Additional Comments (2)

csrc/scheduler/transpose_tma.cpp, line 106
Infinite loop when estimated_tile_size1 starts at zero

If bytes_per_tile < kTmaSwizzleBytes (line 91-92), integer division yields estimated_tile_size1 = 0. The while loop (line 104) then spins forever because 0 * 2 == 0 and get_chunks_per_thread() (line 98-102) stays at 0, which is always less than min_chunks_per_thread = 4.

On an H100 (maxThreadsPerMultiProcessor = 2048, cta_per_sm = 8, bytes_per_cta = 8192), this triggers when n_input > 64. Add an initialization guard before the loop:

  // Ensure we start from at least 1 to avoid multiplying 0 forever.
  if (estimated_tile_size1 == 0) {
    estimated_tile_size1 = 1;
  }
  while (get_chunks_per_thread() < min_chunks_per_thread) {
    estimated_tile_size1 *= 2;
  }

tests/cpp/test_transpose.cpp, line 1947
Unconditional debug output will pollute test logs

The std::cout block (lines 1945–1947) prints every bank conflict unconditionally. This makes test runner output noisy, especially since the BFloat16 path is expected to have bank conflicts. Consider wrapping the print in a debug flag or removing it:

      if (auto* ke = dynamic_cast<KernelExecutor*>(executor.get())) {
        auto bank_conflicts = getBankConflictInfo(ke->compiledKernel()->kernel());
        if (dtype == DataType::Float) {
          EXPECT_TRUE(bank_conflicts.empty());
        } else {
          // TODO: update to EXPECT_TRUE once bf16 bank conflicts are resolved.
          EXPECT_FALSE(bank_conflicts.empty());
        }
      }

greptile-apps · 2026-03-03T19:17:45Z

Additional Comments (4)

csrc/scheduler/transpose_tma.cpp, line 107
Potential infinite loop when estimated_tile_size1 initializes to zero

If bytes_per_tile < kTmaSwizzleBytes (128), integer division yields estimated_tile_size1 = 0. The while loop then evaluates get_chunks_per_thread() as 0 (because the numerator is 0 * tile_size2 = 0) and multiplies: 0 * 2 = 0 — the loop never terminates.
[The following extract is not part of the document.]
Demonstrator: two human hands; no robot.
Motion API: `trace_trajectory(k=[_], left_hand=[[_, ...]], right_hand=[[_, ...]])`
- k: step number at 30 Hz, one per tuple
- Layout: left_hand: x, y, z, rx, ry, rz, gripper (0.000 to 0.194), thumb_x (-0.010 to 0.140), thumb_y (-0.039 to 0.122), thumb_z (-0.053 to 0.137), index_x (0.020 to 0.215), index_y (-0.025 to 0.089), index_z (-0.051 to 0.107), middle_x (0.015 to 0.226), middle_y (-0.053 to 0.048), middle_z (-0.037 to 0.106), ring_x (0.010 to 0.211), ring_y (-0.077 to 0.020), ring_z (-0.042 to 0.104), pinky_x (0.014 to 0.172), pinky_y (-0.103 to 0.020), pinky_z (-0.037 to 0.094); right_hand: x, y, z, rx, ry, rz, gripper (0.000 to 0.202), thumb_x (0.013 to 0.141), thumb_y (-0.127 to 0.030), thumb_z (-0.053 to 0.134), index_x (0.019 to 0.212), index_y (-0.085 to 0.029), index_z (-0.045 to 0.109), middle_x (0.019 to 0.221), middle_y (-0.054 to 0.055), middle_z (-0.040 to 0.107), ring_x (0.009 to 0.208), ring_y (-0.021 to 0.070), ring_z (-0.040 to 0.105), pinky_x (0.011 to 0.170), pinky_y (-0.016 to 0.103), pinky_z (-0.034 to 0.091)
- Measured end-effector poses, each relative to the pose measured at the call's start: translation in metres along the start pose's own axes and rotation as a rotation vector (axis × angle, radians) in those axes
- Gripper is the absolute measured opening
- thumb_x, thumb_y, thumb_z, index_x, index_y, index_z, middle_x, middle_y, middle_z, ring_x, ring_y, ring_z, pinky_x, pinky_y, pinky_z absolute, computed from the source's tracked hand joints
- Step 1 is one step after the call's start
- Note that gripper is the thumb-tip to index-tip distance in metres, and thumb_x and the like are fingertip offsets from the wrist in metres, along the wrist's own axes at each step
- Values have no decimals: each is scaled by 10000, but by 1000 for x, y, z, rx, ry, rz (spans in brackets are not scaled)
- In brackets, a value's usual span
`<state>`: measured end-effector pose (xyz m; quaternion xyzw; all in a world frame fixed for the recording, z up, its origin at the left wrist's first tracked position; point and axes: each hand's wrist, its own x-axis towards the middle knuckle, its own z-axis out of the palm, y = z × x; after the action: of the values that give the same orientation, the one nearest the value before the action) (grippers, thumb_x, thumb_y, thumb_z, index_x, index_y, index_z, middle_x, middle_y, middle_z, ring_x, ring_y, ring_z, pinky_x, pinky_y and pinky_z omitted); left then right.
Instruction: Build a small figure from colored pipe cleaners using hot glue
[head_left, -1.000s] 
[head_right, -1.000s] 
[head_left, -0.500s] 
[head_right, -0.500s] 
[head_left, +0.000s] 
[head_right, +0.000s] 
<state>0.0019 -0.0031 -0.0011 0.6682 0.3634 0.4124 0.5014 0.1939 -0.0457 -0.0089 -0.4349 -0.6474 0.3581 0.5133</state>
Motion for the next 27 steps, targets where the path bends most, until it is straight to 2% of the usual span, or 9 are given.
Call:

This happens when bytes_per_cta / n_input < 128. With an SM90 GPU (maxThreadsPerMultiProcessor = 2048), cta_per_sm = 8, giving bytes_per_cta = 8192. So the loop infinite-hangs when n_input > 64.

While unlikely for typical transpose fusions (1–2 inputs), this is an unbounded loop with no guard. A simple fix is to initialise estimated_tile_size1 to at least 1:

int64_t estimated_tile_size1 =
    std::max(int64_t(1), bytes_per_tile / kTmaSwizzleBytes);

csrc/scheduler/transpose_tma.cpp, line 267
Missing guard before accessing tma_store_tvs when use_tma_store may be false

tma_store_tvs is only populated when tparams->use_tma_store == true (lines 164–173), but this block checks only tparams->is_output_smem_transpose. If is_output_smem_transpose = true but use_tma_store = false, then tma_store_tvs will be empty and .at(0) throws std::out_of_range.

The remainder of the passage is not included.